Hey everyone, hope you are having an incredible day today. Today, I will show you a way to make a special dish, gol gappay (pani puri). It is one of my favorites food recipes. This time, I’m gonna make it a little bit tasty. This will be really delicious.
How to make Gol gappa or Pani Puri Recipe at Home. A complete Recipe Easy and Quick a detailed Recipe Video by Kitchen With Amna Step by Step tutorial Video. In pani puri, the puri is filled with some grams and then dipped in sour water of tamarind or green mint chutney.
Gol gappay (pani puri) is one of the most popular of recent trending foods on earth. It is enjoyed by millions daily. It is easy, it is fast, it tastes delicious. They’re fine and they look wonderful. Gol gappay (pani puri) is something which I have loved my entire life.
To get started with this particular recipe, we have to first prepare a few ingredients. You can have gol gappay (pani puri) using 14 ingredients and 9 steps. Here is how you cook it.
The ingredients needed to make Gol gappay (pani puri):
- Take suji
- Take oil
- Prepare flour maida
- Take Oil for frying
- Make ready Salt
- Get grm tamarind
- Make ready potato
- Prepare onion
- Make ready cup Moong sprout
- Prepare baking soda
- Prepare chaat masala
- Take tsp black salt
- Take Lemon mint
- Prepare yoghurt
It consists of a round, hollow puri, fried crisp and filled with a mixture of flavored water (pani), tamarind chutney, chili, chaat masala, potato. *Directions for Gol gappay. Mix the white flour and semolina together and knead into a hard dough. Deep fry in cooking oil until golden. *Directions for Dip(pani). Pani Ke Patashe: Haryana Gol Gappa: Pakistan and India.
Steps to make Gol gappay (pani puri):
- DOUGH: First take suji, all-purpose flour and maida in a big mixing bowl. Add oil mix well.Now add baking soda. Mix all ingredients thoroughly. Add water 1 to 2 tbsp at a time and start kneading the dough. Keep adding the water until you get an elastic dough that is neither too soft nor too stiff. Knead the dough for 5 minutes. Add more water if needed. The dough should such that it should roll easily without any cracks. While kneading the dough, keep in mind that Rava absorb
- Cover the dough with a damp cloth or paper towel Set aside for 30 minutes. - After the resting time, knead the dough again for 2 to 3 more minutes.
- PURI MAKING :now divide the dough into two or three parts. Take one part on your work surface and begin to roll. Avoid adding any dry flour while kneading. Keep the remaining parts of the dough covered with the moist kitchen towel.
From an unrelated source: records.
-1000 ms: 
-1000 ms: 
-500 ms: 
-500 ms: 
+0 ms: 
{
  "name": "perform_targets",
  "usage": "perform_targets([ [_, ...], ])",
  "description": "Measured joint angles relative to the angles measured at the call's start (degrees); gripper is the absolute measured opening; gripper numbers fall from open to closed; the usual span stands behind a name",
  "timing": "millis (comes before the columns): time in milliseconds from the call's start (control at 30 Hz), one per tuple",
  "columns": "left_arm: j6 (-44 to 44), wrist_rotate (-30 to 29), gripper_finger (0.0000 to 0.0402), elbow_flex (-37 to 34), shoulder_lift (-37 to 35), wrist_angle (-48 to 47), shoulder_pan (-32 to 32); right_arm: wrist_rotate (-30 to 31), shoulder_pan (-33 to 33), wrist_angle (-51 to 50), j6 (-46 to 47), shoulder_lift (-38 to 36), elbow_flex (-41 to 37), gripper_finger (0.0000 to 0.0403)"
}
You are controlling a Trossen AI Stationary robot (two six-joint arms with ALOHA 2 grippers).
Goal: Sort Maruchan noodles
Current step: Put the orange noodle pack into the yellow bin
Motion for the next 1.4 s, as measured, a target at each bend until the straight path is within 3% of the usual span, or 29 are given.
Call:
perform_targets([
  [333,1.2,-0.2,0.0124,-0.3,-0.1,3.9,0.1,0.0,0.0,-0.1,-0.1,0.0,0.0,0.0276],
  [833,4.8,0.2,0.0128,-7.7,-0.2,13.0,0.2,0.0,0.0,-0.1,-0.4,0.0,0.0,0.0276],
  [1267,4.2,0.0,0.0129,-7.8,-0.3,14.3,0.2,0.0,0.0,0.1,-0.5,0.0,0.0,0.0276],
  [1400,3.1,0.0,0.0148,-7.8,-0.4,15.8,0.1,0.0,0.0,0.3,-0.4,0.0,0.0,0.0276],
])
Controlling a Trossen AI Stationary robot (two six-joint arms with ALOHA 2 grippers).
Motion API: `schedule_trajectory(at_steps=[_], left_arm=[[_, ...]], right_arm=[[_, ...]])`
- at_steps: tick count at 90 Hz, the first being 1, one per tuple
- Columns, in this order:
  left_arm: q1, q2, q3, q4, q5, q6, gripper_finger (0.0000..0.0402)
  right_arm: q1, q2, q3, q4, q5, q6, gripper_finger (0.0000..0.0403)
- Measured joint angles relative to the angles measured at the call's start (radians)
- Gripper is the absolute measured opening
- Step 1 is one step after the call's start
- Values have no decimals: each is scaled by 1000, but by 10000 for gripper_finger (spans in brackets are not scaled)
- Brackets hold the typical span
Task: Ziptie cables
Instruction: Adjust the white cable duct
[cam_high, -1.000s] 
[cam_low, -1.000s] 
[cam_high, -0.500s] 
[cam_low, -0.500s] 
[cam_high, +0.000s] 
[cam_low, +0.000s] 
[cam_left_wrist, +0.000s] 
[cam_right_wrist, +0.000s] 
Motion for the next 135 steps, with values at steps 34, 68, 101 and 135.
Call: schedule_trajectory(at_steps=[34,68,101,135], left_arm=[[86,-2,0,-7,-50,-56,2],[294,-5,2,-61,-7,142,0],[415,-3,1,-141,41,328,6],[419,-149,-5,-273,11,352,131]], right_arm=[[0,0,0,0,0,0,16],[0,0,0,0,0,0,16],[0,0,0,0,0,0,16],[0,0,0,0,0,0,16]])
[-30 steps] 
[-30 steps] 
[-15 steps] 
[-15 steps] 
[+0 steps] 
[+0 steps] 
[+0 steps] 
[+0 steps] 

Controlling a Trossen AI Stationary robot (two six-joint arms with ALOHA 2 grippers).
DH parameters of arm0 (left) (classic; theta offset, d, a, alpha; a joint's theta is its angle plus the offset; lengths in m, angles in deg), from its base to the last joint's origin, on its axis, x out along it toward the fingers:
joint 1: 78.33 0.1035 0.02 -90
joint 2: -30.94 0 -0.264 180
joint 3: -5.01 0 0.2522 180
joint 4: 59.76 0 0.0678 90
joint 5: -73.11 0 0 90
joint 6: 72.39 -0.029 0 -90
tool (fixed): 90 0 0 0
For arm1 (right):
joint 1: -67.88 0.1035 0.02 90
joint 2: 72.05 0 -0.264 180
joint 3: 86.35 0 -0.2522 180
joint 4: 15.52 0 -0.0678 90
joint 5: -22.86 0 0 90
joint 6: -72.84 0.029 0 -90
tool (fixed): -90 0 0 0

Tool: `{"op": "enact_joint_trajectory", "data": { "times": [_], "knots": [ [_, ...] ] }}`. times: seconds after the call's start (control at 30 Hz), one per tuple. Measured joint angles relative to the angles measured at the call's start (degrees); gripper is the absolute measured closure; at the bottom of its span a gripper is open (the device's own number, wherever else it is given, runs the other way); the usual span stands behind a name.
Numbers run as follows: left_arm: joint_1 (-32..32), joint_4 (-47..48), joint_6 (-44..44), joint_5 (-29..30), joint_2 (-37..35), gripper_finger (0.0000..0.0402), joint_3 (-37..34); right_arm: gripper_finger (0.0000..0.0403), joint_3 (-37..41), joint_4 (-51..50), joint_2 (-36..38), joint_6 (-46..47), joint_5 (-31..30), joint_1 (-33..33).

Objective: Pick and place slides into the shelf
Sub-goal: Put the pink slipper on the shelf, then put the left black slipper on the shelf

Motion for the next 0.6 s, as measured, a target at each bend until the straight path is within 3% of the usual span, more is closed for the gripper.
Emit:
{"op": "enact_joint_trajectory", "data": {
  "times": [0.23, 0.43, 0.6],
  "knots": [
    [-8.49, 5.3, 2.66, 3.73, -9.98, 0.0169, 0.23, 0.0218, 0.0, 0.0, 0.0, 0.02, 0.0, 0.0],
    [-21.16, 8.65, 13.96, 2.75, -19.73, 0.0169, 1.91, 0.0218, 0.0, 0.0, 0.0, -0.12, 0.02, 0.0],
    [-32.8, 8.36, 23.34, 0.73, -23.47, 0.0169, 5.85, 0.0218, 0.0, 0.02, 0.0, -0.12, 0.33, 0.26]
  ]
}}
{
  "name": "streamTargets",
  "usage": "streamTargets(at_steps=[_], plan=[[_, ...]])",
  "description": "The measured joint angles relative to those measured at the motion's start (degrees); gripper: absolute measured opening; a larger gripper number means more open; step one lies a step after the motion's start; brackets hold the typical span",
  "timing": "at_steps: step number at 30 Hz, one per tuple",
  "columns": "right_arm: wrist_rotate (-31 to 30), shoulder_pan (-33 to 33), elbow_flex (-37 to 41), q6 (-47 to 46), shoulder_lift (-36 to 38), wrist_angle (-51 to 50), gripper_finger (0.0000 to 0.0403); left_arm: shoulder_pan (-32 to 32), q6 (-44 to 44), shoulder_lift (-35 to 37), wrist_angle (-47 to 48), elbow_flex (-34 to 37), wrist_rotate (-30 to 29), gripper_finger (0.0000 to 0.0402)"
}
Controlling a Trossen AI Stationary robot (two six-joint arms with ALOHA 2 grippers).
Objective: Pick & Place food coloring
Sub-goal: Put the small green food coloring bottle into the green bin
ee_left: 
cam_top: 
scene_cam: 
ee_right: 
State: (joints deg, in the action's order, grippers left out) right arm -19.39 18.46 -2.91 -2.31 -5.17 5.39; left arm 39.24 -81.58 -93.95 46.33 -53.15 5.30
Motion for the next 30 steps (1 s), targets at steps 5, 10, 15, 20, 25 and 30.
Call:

- Roll to a large round. You see there are no cracks in the rolled dough and the dough has a good elasticity. You can flip the entire rolled dough without it breaking or tearing apart.keep on rolling to a thin and even round. The pooris have to be thinly rolled. If not thin, the base becomes thick and remains soft even after frying. If the dough is not rolled evenly, then the pooris won’t puff up.
- With a cookie cutter or a small bowl, cut small to medium discs from the rolled dough. Using a cookie cutter gives even shape and size to the pooris. You can also make small balls and roll them. But then the pooris won’t have an even and uniform shape.
- Remove the dough edges and place the small roundels in a plate without them touching each other. Keep these pooris covered with a moist kitchen towel. Collect the edges and knead them lightly. Roll the edges too and make pooris the same way. In this way make all the pooris and keep them covered in a moist kitchen towel. You can also roll them and fry.
- FOR FILLING :Boil 2 to 3 medium potatoes. When warm, peel them and chop them in small cubes. You can also add some boiled moong sprouts. Some finely chopped onions can also be added.
- KHATTA PANI : in a bowl, add tamarind water, black salt, mint, lemon juice, chaat masala and mix it well.
- Now fill pani puri with boiled potato,moong sprouts, yoghurt and onions serve wth khatta pani
Pani ke bataashe / Patashi Rajasthan: Uttar Pradesh Panipuri: Hilly part of neighbouring country Nepal, Madhya Pradesh, Gujarat, Andhra Pradesh, Karnataka, Tamil Nadu Phuchka: Bangladesh, West Bengal Gup chup: Odisha, South. Paani patashi (Haryana) Pani ke batashe (Uttar Pradesh) Fulki (Madhya Pradesh) Golgappa, gol gappay or gol gappa (Delhi, Punjab) Fuchka ফুচকা Panipuri consists of a round or ball-shaped, hollow puri (a deep-fried crisp crepe), filled with a mixture of flavored water (known as imli pani). Urdu Recipes of Gol Gappay And Panipuri, Easy Gol Gappa And Pani Puri food recipes in Urdu and English. Make easily at home with complete Step by Step instructions, and videos. Large collection of Pakistani and international recipies in Urdu.